Wednesday, April 25, 2012

Clean jokes-Choke

Bob and Robbie were riding their snow bikes across the lake. All of a sudden Bob broke through the ice and sank with his bike.

Robbie went to the edge of the ice hole and saw Bob desperately pulling the starting rope.

Robbie shouted: “Hey Bob, open the choke and then pull.

Tuesday, April 24, 2012

Really funny jokes-Oh No!

The shy, young man is thinking about asking his girl to marry him, but he doesn't know how to say it, so he asks his father, "Dad, what did you say to mum so she married you?"

"I only said 'OH NO!!!' and then we got married the next day."

Funny jokes-Pencil

Rob and Bill both went to work for a lumber mill. They both worked on the band saw. One day while working and talking to Bill, Rob bent too close to saw and the blade sliced one of his ears off. Bill immediately picked up the sliced ear with intention of being helpful to Rob.

He said: “Rob, don’t panic. See I have your ear here. It may be possible for the doctor to sew it back.”

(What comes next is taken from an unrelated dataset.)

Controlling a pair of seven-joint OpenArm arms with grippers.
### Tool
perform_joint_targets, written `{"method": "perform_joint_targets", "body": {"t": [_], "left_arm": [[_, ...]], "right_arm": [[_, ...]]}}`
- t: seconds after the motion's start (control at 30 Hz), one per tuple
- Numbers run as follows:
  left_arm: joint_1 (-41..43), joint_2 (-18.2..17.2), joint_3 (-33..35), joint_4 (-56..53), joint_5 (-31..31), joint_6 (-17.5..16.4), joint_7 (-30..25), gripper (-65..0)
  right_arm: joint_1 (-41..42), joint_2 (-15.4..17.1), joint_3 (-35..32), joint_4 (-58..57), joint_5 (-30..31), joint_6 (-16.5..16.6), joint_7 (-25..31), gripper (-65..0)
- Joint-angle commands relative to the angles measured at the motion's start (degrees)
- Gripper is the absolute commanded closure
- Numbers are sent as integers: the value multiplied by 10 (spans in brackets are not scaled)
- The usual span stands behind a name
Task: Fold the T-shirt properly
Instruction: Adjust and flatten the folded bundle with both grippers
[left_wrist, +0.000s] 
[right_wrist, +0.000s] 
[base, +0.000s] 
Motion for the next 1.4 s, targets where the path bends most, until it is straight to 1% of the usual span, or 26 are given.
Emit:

Rob: “You fool, that’s not mine. My ear had a pencil behind it.”

Monday, April 23, 2012

Good jokes-Difference between Heaven and Hell

In Heaven:
The cooks are French,
The policemen are English,
The mechanics are German,
The lovers are Italian,
The bankers are Swiss.

In Hell:
The cooks are English,
The policemen are German,
The mechanics are French,
The lovers are Swiss,
The bankers are Italian.

Short funny jokes-Pit bull and hockey mom

Q: What's the difference between a pit bull and a hockey mom?

A: One nurtures its children, the other sends them out to play on a frozen lake.